● **WHAT IS REQUIRED**:
Which lines of the data contain the string "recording"? Show each of them.

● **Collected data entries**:
··········

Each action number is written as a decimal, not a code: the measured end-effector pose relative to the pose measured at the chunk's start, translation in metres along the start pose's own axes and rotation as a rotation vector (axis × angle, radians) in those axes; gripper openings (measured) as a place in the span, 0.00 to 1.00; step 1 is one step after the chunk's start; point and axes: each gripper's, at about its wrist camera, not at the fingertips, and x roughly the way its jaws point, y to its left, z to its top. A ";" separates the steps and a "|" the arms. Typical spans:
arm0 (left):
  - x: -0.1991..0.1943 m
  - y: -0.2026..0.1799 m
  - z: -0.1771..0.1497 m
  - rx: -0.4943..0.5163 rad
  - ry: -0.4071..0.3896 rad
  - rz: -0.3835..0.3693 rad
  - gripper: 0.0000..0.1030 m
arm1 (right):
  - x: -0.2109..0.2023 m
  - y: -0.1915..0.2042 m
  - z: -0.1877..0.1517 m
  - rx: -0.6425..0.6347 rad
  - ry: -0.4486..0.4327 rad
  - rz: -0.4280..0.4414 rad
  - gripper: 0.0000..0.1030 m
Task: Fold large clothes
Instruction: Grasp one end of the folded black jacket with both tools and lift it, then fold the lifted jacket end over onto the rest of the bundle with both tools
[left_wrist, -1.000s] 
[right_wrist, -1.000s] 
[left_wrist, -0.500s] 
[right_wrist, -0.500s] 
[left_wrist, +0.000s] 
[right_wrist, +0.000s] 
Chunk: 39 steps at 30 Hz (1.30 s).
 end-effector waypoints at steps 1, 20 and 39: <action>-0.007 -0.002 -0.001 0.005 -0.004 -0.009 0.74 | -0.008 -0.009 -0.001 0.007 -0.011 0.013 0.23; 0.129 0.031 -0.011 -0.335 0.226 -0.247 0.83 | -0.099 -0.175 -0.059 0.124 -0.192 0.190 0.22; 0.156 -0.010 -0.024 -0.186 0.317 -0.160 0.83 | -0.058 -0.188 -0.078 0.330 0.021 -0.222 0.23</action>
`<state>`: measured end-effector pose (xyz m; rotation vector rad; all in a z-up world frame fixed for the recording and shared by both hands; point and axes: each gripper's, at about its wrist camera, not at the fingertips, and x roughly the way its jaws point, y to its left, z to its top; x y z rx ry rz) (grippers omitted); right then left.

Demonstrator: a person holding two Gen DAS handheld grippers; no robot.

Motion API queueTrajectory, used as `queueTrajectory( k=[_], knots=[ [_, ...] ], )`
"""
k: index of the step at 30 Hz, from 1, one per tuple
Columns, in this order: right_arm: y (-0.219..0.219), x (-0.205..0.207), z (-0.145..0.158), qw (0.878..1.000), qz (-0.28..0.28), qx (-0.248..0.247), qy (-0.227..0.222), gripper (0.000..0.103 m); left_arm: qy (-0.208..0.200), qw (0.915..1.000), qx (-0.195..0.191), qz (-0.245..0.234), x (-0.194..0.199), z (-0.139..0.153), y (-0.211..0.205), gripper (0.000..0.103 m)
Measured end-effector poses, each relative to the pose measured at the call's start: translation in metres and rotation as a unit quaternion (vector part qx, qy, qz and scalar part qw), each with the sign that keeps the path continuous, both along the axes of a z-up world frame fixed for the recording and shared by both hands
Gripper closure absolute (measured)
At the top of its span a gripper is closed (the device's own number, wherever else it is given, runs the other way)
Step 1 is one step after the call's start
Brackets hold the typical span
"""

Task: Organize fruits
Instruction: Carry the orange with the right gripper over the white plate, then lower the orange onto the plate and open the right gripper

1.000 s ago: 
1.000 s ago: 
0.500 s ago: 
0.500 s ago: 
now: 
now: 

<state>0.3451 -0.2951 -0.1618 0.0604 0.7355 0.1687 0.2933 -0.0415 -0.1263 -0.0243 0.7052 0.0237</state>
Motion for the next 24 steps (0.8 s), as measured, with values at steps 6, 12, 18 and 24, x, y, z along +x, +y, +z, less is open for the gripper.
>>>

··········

● **OUTPUT OF THE EXERCISE**:
`<state>`: measured end-effector pose (xyz m; rotation vector rad; all in a z-up world frame fixed for the recording and shared by both hands; point and axes: each gripper's, at about its wrist camera, not at the fingertips, and x roughly the way its jaws point, y to its left, z to its top; x y z rx ry rz) (grippers omitted); right then left.
Measured end-effector poses, each relative to the pose measured at the call's start: translation in metres and rotation as a unit quaternion (vector part qx, qy, qz and scalar part qw), each with the sign that keeps the path continuous, both along the axes of a z-up world frame fixed for the recording and shared by both hands

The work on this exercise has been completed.